Urinar sangue, ter dores ou até mesmo deixar de urinar são algumas das razões que motivam os utentes a procurar uma consulta de urologia. Até chegarem a estas situações limite, não o fazem. O médico aconselha a que não ignorem esta temática e informa que detectar o tumor numa fase precoce permite tratar com uma taxa de cura que pode ser superior a 95 por cento. “Esperar para vir a uma consulta porque urina sangue, deixou de urinar, ou porque lhe dói, pode ser a diferença entre um tratamento com sucesso e um tratamento que já não passa por um intuito curativo”, alerta, informando que no caso do cancro da próstata existem até várias possibilidades de tratamento para além da cirurgia, entre as quais a braquiterapia, de que são realizados no Hospital da Luz Setúbal entre 20 e 30 procedimentos por ano, face a centenas de diagnósticos no mesmo período.

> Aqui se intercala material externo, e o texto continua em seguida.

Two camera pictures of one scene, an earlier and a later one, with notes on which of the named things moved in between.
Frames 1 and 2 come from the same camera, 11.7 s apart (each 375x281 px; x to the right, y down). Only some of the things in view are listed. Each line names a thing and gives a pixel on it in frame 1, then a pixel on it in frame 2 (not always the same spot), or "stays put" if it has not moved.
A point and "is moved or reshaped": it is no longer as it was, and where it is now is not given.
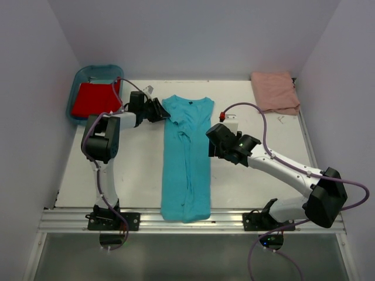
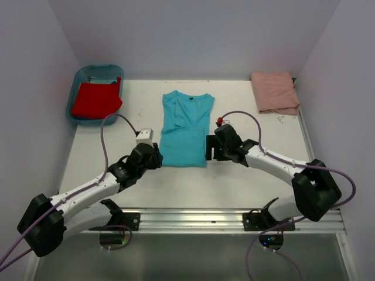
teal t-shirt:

“Além disso, o cancro da próstata, por norma, não dá estes sintomas. Tal só acontece se estiver associado ao crescimento normal da próstata. A pessoa tem a sensação de que urina mais vezes, mas não é pelo cancro, é pelo crescimento normal”, esclarece. “Os sintomas também podem estar associados a uma doença localmente avançada, que invade localmente, ou metastática, que invade à distância e aparece com dores ósseas e colapsos das vértebras com sofrimento neurológico. Quando isso acontece, na maioria das vezes é irreversível porque já estamos a falar em procedimentos terapêuticos de intuito paliativo, tentando dar qualidade de vida onde já não podemos curar”, acrescenta.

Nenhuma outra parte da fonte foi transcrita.